Problem description
Read the lines below. Copy out any that hold the string "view".

[Source records]
◆ ◆ ◆ ◆

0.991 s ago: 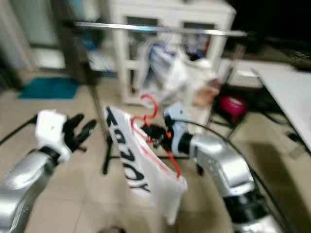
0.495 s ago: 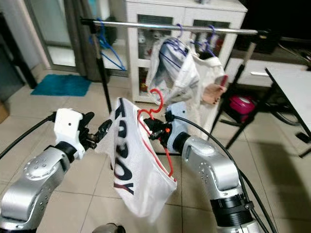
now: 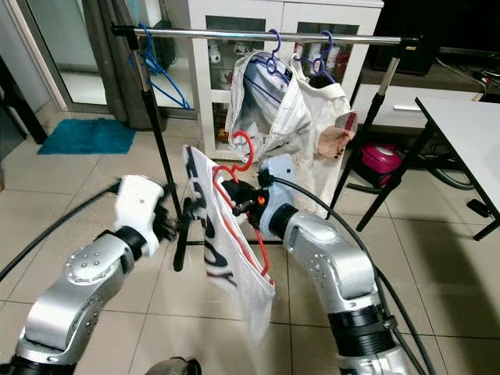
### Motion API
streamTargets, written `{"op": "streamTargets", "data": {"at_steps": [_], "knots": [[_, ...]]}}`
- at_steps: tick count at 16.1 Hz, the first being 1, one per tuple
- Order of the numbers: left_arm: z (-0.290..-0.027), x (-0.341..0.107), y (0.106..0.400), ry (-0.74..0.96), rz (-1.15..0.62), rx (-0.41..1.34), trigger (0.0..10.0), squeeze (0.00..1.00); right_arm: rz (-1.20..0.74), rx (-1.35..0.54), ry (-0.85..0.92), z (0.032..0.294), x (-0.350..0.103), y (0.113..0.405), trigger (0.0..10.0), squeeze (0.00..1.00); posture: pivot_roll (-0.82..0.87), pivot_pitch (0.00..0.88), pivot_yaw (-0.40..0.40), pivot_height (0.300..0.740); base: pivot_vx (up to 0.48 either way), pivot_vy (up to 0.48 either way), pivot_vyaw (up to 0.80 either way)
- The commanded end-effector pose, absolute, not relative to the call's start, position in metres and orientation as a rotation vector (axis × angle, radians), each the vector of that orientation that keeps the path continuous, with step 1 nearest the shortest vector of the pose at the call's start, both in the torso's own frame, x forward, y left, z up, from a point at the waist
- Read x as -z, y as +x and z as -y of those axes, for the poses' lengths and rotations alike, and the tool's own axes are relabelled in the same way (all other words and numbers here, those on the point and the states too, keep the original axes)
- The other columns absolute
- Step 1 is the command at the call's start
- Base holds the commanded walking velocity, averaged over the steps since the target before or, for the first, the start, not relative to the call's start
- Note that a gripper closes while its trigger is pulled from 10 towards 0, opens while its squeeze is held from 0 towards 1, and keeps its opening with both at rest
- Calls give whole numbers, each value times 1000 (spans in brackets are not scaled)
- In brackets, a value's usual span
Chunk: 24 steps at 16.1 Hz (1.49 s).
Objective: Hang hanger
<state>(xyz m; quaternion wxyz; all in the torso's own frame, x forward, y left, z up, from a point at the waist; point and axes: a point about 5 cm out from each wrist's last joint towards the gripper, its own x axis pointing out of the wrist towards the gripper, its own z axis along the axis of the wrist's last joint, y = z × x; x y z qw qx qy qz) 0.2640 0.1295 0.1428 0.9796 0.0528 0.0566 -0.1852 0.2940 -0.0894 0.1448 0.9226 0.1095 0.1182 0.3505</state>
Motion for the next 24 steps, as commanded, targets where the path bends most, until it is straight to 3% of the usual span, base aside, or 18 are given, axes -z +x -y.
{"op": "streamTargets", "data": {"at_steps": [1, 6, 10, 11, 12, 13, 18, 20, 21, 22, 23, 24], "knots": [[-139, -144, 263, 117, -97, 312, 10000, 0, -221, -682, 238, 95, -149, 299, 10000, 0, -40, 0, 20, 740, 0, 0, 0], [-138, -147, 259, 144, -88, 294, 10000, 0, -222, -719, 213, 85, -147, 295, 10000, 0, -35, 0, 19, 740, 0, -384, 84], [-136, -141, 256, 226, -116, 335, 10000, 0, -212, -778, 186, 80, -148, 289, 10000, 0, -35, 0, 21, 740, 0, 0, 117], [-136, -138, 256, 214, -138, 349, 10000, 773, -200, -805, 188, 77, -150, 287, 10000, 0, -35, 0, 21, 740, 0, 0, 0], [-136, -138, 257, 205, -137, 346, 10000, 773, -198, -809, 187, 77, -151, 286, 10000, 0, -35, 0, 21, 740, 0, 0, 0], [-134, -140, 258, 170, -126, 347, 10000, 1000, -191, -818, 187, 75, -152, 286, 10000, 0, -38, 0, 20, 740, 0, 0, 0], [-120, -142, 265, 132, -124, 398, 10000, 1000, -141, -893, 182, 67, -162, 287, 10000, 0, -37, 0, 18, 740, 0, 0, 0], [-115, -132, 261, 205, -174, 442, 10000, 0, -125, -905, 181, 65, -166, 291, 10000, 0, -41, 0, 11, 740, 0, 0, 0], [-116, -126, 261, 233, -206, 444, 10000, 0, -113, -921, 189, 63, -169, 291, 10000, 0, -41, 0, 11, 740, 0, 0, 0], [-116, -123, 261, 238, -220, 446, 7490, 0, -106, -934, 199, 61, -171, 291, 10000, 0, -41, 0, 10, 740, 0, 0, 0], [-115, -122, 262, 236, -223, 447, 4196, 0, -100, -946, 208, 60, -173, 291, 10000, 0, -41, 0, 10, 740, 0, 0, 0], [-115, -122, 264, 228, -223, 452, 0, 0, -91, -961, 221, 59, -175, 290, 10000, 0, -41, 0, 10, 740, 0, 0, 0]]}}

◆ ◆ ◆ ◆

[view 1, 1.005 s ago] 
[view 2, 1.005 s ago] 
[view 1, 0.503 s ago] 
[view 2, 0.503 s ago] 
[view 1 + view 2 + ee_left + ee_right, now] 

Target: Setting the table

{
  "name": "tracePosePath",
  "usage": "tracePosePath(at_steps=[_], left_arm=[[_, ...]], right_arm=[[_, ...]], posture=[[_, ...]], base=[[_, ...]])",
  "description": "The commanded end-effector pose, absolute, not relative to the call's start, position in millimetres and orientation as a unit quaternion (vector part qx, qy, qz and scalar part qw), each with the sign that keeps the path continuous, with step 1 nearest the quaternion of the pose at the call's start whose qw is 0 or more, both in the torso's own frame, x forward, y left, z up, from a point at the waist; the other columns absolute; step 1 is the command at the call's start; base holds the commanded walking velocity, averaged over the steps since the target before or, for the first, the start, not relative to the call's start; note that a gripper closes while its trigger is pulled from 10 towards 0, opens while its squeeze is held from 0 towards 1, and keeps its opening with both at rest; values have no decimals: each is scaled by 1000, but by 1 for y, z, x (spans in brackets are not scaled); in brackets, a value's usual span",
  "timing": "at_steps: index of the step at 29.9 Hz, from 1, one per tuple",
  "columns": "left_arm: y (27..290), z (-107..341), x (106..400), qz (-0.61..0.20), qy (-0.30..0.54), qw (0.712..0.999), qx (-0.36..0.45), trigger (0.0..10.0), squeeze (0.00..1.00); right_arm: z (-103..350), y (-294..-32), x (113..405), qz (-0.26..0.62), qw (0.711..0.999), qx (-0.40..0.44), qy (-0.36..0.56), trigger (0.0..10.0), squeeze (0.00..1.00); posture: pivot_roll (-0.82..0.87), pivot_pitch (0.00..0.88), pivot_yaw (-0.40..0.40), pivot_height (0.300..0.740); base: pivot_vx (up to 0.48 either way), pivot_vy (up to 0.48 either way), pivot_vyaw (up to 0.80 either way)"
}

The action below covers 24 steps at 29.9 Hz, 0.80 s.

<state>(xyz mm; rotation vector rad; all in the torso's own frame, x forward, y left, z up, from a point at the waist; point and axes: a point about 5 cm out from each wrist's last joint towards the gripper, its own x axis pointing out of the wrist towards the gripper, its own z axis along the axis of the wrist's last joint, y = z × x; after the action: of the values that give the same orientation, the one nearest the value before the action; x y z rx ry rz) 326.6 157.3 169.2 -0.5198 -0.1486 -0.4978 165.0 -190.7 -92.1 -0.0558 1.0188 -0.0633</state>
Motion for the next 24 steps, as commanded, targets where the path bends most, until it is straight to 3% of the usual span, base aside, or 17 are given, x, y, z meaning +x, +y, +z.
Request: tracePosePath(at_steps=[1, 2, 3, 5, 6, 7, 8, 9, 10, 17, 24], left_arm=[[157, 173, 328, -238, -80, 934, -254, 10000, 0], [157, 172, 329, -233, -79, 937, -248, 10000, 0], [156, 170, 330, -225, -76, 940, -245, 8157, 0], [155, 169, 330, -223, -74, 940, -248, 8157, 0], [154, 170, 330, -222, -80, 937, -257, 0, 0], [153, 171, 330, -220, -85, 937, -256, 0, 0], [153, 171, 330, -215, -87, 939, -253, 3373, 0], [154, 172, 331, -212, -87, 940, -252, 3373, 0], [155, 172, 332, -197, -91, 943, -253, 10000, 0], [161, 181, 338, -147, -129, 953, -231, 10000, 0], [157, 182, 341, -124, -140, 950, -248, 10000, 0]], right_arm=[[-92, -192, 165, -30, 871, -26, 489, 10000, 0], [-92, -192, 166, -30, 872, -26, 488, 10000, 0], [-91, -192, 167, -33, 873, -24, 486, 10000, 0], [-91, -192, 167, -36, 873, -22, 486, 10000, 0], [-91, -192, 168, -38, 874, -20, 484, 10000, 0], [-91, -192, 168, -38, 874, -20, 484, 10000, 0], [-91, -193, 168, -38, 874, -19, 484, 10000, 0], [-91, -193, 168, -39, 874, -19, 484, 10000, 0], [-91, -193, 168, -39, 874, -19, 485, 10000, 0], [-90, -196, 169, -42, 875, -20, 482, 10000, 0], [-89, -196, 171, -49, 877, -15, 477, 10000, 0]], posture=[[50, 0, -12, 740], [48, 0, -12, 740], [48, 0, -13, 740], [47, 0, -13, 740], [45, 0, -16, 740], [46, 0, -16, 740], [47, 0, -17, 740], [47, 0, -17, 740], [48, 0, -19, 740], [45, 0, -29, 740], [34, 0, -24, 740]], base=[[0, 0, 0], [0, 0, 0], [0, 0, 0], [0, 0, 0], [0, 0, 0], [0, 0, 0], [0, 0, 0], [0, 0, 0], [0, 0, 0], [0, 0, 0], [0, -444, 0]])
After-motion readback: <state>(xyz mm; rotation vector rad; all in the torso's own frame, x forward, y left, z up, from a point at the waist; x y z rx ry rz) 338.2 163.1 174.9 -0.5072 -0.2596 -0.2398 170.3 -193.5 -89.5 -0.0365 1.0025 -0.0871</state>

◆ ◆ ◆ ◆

Result for this task
[view 1, 1.005 s ago] 
[view 2, 1.005 s ago] 
[view 1, 0.503 s ago] 
[view 2, 0.503 s ago] 
[view 1 + view 2 + ee_left + ee_right, now] 

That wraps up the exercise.